• Activity:
Go through the entries below line by line and count those containing "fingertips"; the answer is that count alone.

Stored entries
-----

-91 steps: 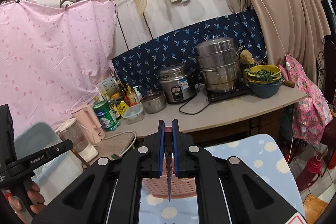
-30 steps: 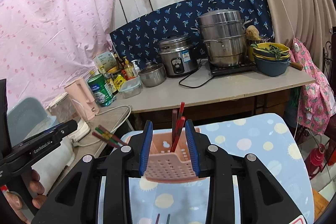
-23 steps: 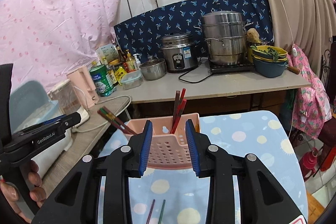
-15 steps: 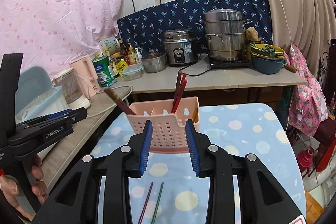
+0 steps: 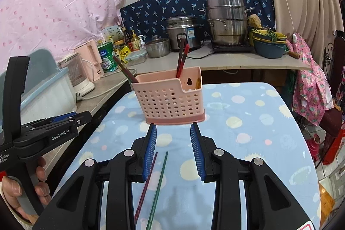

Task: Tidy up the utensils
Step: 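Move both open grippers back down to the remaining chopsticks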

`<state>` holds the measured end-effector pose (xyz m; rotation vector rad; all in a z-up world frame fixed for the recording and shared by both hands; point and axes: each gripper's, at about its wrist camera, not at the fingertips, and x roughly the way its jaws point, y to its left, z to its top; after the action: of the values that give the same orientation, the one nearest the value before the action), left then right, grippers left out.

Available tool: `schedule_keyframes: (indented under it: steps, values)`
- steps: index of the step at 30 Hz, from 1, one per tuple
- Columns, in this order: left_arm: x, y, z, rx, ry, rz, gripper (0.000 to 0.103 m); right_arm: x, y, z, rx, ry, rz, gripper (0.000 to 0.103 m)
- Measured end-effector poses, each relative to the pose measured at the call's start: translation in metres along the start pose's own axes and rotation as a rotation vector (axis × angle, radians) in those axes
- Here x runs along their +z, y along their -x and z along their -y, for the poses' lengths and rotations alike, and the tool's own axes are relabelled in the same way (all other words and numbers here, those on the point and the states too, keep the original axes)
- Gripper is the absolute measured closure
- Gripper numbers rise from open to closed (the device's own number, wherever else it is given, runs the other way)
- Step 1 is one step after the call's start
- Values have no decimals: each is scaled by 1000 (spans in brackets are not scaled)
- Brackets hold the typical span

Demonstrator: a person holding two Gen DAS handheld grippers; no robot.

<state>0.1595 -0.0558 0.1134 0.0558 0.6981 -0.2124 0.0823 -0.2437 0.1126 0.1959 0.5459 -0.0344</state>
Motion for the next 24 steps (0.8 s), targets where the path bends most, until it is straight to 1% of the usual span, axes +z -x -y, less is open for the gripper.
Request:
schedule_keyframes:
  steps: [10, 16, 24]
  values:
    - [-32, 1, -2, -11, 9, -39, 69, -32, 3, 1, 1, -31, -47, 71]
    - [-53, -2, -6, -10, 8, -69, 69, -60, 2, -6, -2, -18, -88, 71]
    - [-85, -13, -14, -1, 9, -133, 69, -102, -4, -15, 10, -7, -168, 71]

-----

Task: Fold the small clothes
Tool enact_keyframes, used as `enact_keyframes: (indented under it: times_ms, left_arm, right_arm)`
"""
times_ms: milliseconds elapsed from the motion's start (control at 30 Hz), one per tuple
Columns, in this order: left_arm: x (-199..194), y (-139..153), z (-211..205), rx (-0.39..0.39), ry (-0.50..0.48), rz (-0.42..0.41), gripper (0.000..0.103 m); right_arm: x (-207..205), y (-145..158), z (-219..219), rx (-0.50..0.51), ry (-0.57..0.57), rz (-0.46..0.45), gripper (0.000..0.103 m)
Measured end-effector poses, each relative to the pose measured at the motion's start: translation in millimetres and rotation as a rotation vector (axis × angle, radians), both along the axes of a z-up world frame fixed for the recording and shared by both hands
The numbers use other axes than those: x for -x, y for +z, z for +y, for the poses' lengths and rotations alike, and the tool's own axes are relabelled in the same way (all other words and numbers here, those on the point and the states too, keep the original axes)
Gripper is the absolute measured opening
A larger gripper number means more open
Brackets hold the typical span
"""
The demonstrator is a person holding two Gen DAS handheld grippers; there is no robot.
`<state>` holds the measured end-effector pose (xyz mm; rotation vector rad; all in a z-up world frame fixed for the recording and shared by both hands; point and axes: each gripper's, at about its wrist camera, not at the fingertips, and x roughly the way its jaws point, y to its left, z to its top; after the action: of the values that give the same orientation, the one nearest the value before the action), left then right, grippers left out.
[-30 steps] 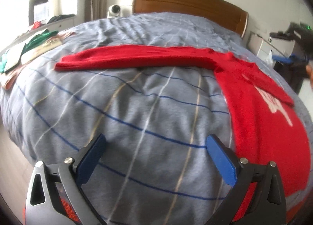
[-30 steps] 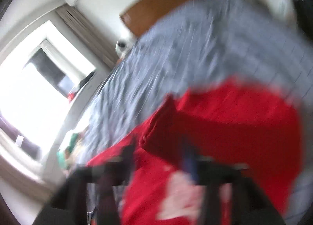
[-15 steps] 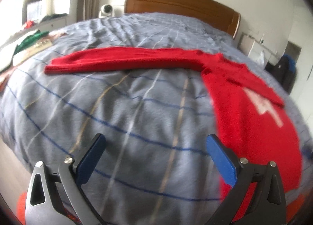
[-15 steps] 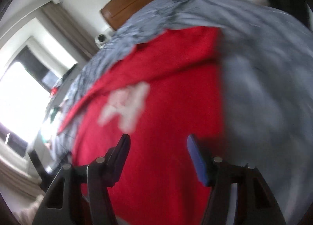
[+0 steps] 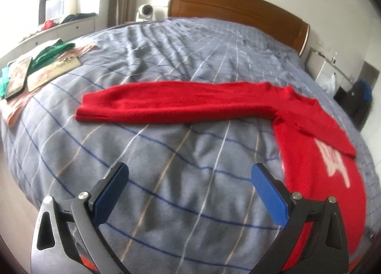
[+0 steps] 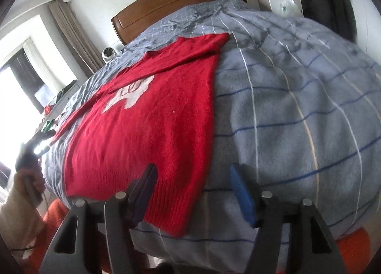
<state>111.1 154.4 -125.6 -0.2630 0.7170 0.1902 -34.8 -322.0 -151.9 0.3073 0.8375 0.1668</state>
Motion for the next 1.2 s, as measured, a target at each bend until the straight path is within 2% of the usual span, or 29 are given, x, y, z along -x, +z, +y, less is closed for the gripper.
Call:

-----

• Response box:
2